DATA FOR REVIEW:
--- START ---

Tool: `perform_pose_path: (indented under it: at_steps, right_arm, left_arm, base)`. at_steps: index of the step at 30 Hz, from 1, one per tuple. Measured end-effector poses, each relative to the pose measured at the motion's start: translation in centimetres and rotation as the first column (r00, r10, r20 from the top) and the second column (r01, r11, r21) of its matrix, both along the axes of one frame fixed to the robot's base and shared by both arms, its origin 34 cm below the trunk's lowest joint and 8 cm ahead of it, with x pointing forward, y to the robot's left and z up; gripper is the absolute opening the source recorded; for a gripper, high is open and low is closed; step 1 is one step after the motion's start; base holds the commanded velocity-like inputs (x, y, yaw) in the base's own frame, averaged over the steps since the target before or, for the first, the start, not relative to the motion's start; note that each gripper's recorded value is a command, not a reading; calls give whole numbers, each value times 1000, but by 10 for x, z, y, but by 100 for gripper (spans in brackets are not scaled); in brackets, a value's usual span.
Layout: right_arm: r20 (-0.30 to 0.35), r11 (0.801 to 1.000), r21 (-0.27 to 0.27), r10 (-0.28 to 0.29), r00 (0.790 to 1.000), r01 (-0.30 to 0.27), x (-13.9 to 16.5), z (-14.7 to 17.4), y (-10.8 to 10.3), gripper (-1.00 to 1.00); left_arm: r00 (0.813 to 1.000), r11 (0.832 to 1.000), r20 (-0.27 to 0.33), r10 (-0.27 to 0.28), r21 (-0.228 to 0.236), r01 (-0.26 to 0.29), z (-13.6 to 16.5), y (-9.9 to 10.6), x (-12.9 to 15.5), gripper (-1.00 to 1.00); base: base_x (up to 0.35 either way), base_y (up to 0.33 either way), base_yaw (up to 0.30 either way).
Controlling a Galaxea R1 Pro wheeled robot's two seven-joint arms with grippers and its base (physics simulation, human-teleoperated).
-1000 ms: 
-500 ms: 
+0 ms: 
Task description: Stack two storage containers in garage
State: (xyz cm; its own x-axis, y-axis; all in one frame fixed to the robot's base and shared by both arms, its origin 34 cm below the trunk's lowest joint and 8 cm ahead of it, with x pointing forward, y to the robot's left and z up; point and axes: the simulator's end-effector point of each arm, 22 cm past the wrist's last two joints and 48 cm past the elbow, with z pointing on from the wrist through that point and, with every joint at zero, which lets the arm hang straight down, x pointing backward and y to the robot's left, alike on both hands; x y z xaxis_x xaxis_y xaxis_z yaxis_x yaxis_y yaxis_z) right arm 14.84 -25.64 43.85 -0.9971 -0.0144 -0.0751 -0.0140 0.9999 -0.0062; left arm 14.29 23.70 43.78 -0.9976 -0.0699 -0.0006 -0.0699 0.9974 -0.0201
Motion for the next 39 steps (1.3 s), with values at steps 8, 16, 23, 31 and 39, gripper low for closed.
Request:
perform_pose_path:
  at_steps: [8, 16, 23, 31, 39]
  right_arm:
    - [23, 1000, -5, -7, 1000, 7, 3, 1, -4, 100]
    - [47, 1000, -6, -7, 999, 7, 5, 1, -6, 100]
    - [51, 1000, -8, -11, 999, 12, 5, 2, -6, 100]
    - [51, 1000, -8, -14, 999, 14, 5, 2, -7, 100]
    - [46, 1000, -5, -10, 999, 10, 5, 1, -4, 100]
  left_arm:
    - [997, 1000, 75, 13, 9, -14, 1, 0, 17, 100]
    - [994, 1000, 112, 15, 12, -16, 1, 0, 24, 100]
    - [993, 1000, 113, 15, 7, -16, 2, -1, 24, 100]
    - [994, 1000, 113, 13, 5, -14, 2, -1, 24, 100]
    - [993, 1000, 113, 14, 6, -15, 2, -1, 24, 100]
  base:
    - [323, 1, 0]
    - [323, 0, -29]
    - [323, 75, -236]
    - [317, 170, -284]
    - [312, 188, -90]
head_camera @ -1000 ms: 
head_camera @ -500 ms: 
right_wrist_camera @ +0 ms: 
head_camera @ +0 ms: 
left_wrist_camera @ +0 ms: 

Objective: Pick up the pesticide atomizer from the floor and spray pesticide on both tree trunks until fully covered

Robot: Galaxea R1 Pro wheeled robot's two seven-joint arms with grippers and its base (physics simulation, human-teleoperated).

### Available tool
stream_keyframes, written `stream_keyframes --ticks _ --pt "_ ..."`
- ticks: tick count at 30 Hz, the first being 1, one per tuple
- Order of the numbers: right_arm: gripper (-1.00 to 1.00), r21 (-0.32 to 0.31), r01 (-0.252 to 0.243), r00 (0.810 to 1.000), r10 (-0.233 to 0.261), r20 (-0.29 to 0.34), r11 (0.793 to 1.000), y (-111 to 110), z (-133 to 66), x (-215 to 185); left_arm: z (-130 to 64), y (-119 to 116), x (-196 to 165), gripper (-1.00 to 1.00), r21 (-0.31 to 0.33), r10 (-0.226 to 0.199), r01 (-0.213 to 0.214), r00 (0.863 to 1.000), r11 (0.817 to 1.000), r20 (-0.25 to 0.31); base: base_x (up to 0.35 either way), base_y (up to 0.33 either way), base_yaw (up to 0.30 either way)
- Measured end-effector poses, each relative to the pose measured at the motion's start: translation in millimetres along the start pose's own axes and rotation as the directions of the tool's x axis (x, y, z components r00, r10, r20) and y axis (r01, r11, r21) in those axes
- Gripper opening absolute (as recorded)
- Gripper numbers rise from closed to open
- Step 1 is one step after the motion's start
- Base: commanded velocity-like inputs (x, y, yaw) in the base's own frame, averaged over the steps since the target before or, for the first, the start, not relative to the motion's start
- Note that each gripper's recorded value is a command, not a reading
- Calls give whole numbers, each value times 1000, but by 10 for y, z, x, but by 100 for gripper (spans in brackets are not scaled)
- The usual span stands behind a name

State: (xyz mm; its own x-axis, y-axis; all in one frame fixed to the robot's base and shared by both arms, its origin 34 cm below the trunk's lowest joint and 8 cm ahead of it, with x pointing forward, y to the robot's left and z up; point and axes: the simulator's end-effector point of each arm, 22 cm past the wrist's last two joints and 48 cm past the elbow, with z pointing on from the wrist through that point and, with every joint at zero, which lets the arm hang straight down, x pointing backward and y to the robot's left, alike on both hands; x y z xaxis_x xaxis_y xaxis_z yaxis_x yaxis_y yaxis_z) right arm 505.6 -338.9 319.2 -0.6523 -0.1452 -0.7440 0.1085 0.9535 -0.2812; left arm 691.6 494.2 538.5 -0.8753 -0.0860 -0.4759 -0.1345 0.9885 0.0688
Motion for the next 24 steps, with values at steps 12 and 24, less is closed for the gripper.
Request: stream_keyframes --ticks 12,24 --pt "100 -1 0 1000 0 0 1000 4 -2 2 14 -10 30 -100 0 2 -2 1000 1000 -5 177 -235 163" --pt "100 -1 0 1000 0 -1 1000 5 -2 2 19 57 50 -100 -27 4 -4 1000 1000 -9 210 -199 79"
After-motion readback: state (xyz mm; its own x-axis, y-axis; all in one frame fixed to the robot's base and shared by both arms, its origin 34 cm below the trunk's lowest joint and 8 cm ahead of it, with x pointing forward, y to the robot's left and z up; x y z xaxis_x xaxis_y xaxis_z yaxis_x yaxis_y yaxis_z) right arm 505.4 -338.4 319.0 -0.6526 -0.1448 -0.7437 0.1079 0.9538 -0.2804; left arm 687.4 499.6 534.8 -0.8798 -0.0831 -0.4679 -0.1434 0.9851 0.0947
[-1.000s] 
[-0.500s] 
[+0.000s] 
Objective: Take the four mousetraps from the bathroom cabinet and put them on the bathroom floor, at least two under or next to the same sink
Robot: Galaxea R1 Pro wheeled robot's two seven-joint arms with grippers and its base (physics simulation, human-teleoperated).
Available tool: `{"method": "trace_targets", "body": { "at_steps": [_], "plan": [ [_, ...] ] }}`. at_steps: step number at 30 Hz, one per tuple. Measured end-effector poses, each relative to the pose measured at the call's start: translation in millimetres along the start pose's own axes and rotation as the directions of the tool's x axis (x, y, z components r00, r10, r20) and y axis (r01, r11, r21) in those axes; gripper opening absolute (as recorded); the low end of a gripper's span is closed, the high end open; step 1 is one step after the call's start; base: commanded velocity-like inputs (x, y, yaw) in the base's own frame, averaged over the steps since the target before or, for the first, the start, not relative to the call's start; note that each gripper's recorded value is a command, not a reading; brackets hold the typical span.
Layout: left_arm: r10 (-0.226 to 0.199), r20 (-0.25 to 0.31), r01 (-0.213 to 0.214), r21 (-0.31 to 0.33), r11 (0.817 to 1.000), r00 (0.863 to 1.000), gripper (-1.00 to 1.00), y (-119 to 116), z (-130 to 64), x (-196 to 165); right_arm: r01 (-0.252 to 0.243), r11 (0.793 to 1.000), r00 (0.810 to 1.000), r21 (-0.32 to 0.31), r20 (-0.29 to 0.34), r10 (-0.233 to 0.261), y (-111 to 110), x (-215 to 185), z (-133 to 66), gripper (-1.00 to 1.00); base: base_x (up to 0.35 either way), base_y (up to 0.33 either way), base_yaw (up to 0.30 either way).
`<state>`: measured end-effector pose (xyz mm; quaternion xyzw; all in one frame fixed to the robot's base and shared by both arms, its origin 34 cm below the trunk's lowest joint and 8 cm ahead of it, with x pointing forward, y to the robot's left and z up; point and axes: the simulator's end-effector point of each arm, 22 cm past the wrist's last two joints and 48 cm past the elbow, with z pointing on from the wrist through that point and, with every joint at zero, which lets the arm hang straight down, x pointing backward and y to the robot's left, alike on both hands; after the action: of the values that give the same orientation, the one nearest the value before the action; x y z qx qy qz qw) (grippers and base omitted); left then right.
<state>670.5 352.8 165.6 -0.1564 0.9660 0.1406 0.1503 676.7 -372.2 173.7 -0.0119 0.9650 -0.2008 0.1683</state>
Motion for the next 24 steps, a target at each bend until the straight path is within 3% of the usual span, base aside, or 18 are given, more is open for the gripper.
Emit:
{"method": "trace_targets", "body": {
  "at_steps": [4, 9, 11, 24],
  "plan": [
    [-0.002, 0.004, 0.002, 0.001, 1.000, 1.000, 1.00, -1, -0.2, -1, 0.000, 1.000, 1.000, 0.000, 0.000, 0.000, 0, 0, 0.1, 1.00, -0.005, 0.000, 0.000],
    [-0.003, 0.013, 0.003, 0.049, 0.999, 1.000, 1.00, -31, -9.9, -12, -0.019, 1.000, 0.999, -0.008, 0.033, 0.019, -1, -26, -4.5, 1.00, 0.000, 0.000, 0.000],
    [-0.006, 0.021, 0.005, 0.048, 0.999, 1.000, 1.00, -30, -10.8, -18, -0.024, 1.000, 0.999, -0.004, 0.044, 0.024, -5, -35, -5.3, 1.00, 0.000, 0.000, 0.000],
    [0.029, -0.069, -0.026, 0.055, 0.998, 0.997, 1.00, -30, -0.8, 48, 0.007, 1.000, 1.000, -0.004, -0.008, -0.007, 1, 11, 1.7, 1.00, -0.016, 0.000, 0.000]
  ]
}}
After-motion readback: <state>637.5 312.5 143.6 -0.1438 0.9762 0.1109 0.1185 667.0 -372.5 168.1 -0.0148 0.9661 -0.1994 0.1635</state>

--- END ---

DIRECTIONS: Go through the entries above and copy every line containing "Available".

TASK OUTPUT:
### Available tool
Available tool: `{"method": "trace_targets", "body": { "at_steps": [_], "plan": [ [_, ...] ] }}`. at_steps: step number at 30 Hz, one per tuple. Measured end-effector poses, each relative to the pose measured at the call's start: translation in millimetres along the start pose's own axes and rotation as the directions of the tool's x axis (x, y, z components r00, r10, r20) and y axis (r01, r11, r21) in those axes; gripper opening absolute (as recorded); the low end of a gripper's span is closed, the high end open; step 1 is one step after the call's start; base: commanded velocity-like inputs (x, y, yaw) in the base's own frame, averaged over the steps since the target before or, for the first, the start, not relative to the call's start; note that each gripper's recorded value is a command, not a reading; brackets hold the typical span.

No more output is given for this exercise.